Reviewed by Brianna Crane
SEE ME. By Nicholas Sparks. Grand Central. PAGES? $27.00
The early plot of See Me is similar to that of most Nicholas Sparks novels; the first few chapters slowly introduce Maria and Colin, the main characters who inevitably fall in love. However, Sparks’ first romantic thriller brings more intensity and action to the table than one might expect. After Maria and Colin’s relationship develops, several external conflicts emerge. The rising action spans the majority of the novel as a terrifying mystery builds.
Maria and Colin meet under unlucky circumstances: Colin is covered in blood, bruises, and tattoos – the image of a typical bad boy. Maria is not only uninterested, but also afraid. With the help of Serena, Maria’s fun-loving sister, the two meet again at a local bar. As he opens up to her, Maria learns that Colin boxes as a way to cope with his anger and PTSD – he was severely bullied throughout military school. On the other hand, Maria has degrees from the University of North Carolina and Duke and a job at a successful law firm. Anonymous notes, flowers and unwanted attention from a married co-worker raise red flags for Maria. Signs of stalking and a story from Maria’s past resurface, ending in flames.
See Me reads like a screenplay at times; some of the action-packed chapters seem more like stage directions than action within the plot. However, this technique allows the reader to visualize the quick-paced drama as the couple searches for the perpetrator.
Sparks smartly creates unnatural and uncomfortable language, tones and sentence structures to mimic the panic or fear arising within each character or to hint that something out of the ordinary and crucial to the plot is occurring. The contrived nature of the latter chapters subtly hints at the story-long manipulation controlled by the secret antagonist.

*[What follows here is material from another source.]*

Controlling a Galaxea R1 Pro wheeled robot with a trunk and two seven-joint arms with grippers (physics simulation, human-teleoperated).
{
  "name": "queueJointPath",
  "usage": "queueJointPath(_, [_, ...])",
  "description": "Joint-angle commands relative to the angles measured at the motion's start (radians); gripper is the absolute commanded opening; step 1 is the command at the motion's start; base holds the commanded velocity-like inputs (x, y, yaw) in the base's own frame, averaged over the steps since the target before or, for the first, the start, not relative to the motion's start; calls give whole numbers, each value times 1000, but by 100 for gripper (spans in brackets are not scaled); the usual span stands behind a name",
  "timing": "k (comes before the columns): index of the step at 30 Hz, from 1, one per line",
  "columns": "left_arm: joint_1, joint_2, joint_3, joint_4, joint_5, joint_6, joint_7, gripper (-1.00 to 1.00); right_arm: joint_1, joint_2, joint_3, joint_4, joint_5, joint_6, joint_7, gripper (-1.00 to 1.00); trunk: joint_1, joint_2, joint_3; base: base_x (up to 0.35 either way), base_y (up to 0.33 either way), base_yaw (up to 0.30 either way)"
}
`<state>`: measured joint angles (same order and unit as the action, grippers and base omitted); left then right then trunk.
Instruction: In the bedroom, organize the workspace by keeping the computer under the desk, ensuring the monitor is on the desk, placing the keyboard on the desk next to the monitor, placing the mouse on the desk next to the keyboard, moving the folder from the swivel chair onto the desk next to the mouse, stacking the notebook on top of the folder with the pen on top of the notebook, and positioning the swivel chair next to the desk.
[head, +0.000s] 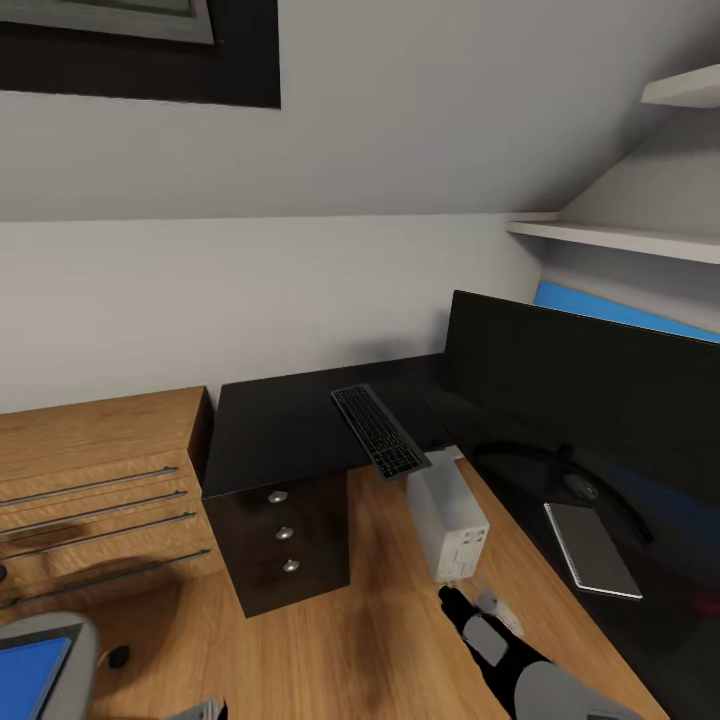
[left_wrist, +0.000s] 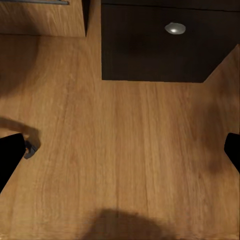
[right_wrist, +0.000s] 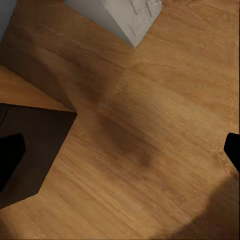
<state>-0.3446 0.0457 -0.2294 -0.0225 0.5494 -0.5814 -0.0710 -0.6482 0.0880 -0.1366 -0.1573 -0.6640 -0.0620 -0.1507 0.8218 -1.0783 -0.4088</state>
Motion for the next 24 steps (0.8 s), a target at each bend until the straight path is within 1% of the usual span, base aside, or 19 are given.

See Me speaks to contemporary issues that are often difficult to understand and of which many are afraid to speak. Sparks tastefully shows the reality of mental illness, sexual harassment, suicide, anxiety, etc. Incorporating these issues makes this novel more relatable and representative of the real world. Maria suffers from anxiety and frequently experiences panic attacks; Colin suffers from PTSD and anger management. That ultimately these problems do not determine the success of each character rings true for many and sings an inspiring message.
As trite as it sounds, See Me is a “page turner” that cleverly takes the reader through a full range of emotions – from excitement to terror. It allows the reader to experience heart-racing drama through Maria and Colin’s relationship. See Me defies the typical Nicholas Sparks formula and is sure to entertain a wider variety of readers.